Chicago; Berkeley, California; Ithaca, New York; Kansas City and Salem, Oregon, this week introduced a Mail Preference Service that lets residents to put an end to unsolicited junk mail, GreenBiz.com reports. The program — designed by Catalog Choice, which hosts localized websites for each city that allow residents to sign up — could save the cities on collection and disposal costs, which amount to an average of $10 per household.
"We've identified waste reduction as a crucial strategy to meet the goals of our Chicago Climate Action Plan," Suzanne Malec-McKenna, commissioner of Chicago's Department of Environment, said in a statement. "The Mail Preference Service with Catalog Choice will cut paper waste at the source and offers an ease of use that we know Chicago citizens and businesses will appreciate."

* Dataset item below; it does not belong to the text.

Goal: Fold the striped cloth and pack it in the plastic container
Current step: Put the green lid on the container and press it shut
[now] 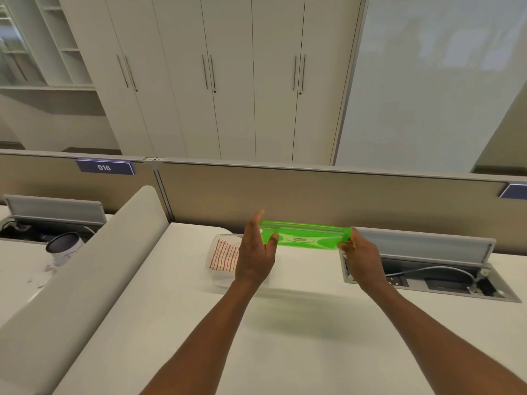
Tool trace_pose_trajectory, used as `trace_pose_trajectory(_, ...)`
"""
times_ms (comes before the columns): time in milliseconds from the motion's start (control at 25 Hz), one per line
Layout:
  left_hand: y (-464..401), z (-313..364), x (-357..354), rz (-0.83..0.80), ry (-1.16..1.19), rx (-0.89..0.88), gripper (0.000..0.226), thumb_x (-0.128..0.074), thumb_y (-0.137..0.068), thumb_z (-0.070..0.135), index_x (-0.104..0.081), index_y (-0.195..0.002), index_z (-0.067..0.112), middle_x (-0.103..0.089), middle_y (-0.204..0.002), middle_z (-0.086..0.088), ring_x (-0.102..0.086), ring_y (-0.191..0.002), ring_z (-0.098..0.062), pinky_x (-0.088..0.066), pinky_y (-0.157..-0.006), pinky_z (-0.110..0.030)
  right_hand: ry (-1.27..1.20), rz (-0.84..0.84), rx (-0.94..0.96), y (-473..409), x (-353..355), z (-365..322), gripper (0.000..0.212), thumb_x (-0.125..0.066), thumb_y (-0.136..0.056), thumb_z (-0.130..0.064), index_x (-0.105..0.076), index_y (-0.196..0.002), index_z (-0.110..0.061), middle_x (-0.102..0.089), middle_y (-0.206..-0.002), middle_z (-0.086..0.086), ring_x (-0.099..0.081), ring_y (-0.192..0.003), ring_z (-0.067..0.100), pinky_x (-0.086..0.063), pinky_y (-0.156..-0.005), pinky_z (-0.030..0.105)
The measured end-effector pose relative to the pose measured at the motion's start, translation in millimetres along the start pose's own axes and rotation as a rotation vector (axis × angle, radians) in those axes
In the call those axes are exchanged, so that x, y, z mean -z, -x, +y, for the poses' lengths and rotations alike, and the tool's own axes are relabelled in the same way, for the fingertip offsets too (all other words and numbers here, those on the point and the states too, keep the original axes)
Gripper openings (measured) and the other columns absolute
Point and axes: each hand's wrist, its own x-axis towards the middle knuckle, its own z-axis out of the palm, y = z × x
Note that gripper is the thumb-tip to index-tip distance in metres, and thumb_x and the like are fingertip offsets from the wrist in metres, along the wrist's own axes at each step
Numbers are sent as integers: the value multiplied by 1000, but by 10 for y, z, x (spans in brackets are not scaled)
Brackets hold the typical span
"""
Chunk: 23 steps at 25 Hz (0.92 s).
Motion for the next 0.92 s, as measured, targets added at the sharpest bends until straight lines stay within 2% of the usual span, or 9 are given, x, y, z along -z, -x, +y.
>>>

More than 100 billion pieces of junk mail—more than 900 pieces per household--flood the nation’s mailboxes annually. This destroys 100 million trees a year and contributes to climate change, according to a ForestEthics report. Junk mail produces more than 51 million metric tons of greenhouse gases each year—equal to more than 9 million passenger cars, 11 coal power plants, mowing more than 20 billion lawns, heating nearly 13 million homes and boarding nearly 85,000 international flights. More than 40 percent of junk mail is never opened before it’s discarded.
Since 2007, Catalog Choice has been helping reduce unwanted mail, save natural resources and protect their privacy by allowing them to opt out of junk mail. The nonprofit not only helps people control what arrives in their mailbox, but also helps them protect their privacy and personal information. Participating companies include catalog mailers, nonprofits and phone book publishers. Catalog Choice’s free title-specific service lets users stop receiving mail from companies that are already marketing to them. For a fee, the Unlisting Service will remove users' names from data brokers who sell contact information to marketers.
You also have other options:
1. Remove your name from the Direct Marketing Association list for a $1 fee.
2. Remove your name from credit card and insurance mailings through Opt Out.
3. Contact retailers and mailers directly to strike your name from lists for catalogs or contests. If you purchase again, your name usually gets added back to the list.
4. Whenever purchasing something online or subscribing, check the box that says, “Please do not rent, sell or trade my name or address.” If no such box exists, make the request by phone, e-mail or letter.
5. 41Pounds.org and Stop the Junk Mail will remove your name from lists and plant trees, for a fee.
Artist Sandy Schimmel uses her junk mail to make beautiful mosaic art.